Problem to solve:
Search the listing for the string "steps" and copy every line that contains it.

------------------------------------

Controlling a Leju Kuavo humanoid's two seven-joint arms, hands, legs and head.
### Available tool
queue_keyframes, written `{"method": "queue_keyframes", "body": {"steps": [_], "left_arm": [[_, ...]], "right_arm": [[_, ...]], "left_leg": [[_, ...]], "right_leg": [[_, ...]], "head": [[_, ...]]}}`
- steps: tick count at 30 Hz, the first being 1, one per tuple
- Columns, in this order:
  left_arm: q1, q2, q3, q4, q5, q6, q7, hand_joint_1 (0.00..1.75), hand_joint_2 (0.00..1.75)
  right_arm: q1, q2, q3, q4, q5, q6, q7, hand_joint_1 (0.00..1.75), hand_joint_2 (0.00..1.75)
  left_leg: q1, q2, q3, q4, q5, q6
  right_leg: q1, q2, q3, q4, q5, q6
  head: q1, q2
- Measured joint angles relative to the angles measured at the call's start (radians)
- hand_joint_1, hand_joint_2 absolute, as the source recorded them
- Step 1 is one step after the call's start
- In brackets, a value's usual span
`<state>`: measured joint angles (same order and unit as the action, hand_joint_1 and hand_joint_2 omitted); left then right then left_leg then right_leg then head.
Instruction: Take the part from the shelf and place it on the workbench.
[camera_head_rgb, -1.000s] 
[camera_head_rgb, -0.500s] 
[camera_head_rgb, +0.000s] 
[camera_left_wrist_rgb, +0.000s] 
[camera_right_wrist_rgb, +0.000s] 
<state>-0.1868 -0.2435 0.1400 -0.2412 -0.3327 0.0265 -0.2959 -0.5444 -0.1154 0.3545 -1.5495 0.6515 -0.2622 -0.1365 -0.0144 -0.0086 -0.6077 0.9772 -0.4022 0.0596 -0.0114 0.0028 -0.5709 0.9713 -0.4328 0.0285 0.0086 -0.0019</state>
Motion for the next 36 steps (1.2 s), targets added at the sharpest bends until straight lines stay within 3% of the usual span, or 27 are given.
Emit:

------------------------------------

Reply:
queue_keyframes, written `{"method": "queue_keyframes", "body": {"steps": [_], "left_arm": [[_, ...]], "right_arm": [[_, ...]], "left_leg": [[_, ...]], "right_leg": [[_, ...]], "head": [[_, ...]]}}`
- steps: tick count at 30 Hz, the first being 1, one per tuple
Motion for the next 36 steps (1.2 s), targets added at the sharpest bends until straight lines stay within 3% of the usual span, or 27 are given.

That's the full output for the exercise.